- Records from the National Labor Relations Board show Workers United has recently petitioned for elections at six Starbucks stores in Boston; Chicago; Seattle; Knoxville, Tennessee; and Louisville, Colorado. This comes after the Dec. 9 election at three Buffalo, New York-area Starbucks shops.
- A total of 13 Starbucks stores in seven states have now filed for NLRB supervised elections, with three that already held elections.
- The new filings indicate that Workers United's victory in Buffalo, New York, and continued labor market conditions have given the union drive fresh momentum at the coffee giant.
Workers United may be trying to spread Starbucks' management thin, by forcing the company to commit support managers and legal resources to cities throughout the country rather than concentrating them in one market. The new filings follow what the union claimed was an unprecedented anti-union campaign in the Buffalo market, where the coffee chain reportedly brought around 50 to 75 support managers into a market with 20 stores.
In Buffalo, Workers United won representation at one store, lost at a second and are litigating the outcome at a third store where the union has a lead in counted ballots.
The Boston-area stores were the first to file after the Buffalo election, with one in Boston and another in Brookline petitioning for elections on Dec. 13. Workers at a single store filed in Seattle on Dec. 20. Organizers at one Starbucks in Kentucky petitioned for an election on Dec. 27, while workers at a store in Colorado and a store in Chicago announced their intent to unionize in letters to Starbucks CEO Kevin Johnson on Dec. 30.
Rossann Williams, the president of Starbucks North America, re-emphasized the company's opposition to the union drive in a letter to partners on Dec. 20.
"From the beginning, we've been clear in our belief that we do not want a union between us as partners, and that conviction has not changed. However, we have also said that we respect the legal process," Williams wrote.
In an interview with Restaurant Dive before the Buffalo Starbucks election results, Kimberly Cook, extension faculty at the Worker Institute at Cornell University's school of Industrial and Labor Relations, said it was likely that union drives would spread, albeit slowly, in the fast food industry.
"I would suspect there'll be more Starbucks workers throughout the country who want to organize here and there," Cook said. "Some union is just going to have to decide, do they want to take this on in a big way and in a long-term way."
Cook also said the endurance of Fight for $15, a political organizing campaign directed by Service Employees International Union, the parent union of Workers United, and other efforts at organizing fast food workers reflect a growing organization on the shop floor in the QSR segment.
"[In] fast food specifically, you'd be foolish to not see that there's obviously something happening there," Cook said. "It's pretty broad, and it's long lasting."

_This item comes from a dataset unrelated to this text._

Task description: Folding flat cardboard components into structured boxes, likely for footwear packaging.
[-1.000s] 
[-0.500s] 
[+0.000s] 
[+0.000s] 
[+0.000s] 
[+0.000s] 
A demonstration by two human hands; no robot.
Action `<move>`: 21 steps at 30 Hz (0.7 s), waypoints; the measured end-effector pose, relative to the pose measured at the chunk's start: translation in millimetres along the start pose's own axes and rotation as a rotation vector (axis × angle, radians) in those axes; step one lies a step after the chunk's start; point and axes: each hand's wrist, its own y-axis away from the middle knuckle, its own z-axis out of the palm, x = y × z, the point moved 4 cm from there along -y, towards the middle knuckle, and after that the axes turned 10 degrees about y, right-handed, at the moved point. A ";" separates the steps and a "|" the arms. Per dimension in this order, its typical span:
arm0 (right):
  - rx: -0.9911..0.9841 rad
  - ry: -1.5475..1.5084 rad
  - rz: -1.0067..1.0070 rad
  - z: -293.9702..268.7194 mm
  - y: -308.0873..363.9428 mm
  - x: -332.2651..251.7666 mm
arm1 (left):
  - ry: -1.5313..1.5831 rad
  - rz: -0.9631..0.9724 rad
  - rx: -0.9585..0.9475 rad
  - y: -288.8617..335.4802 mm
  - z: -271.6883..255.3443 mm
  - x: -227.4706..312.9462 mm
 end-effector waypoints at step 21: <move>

Gabriel Winant, a professor of history at the University of Chicago specializing in American labor, told Restaurant Dive before the Buffalo election that he expected the Starbucks union drive to grow over the first half of 2022, though he cautioned the growth of labor organizing in fast food was likely to be constrained by the same structural conditions that have kept unions out of the industry for decades.
"We should expect ... some kind of reverberation sort of over a period of a few months or something like that, I would guess," Winant said. "I don't think that is going to set off [an] explosion of hundreds and hundreds of fast food places [unionizing]."
Cook argued economic and political changes in recent years have driven younger workers towards a more militant stance.
"Between COVID and the Black Lives Matter movement and the growing politicization, I think, ...of a younger generation of workers is creating almost like these movement conditions in this country that we probably haven't seen since the '60s," Cook said.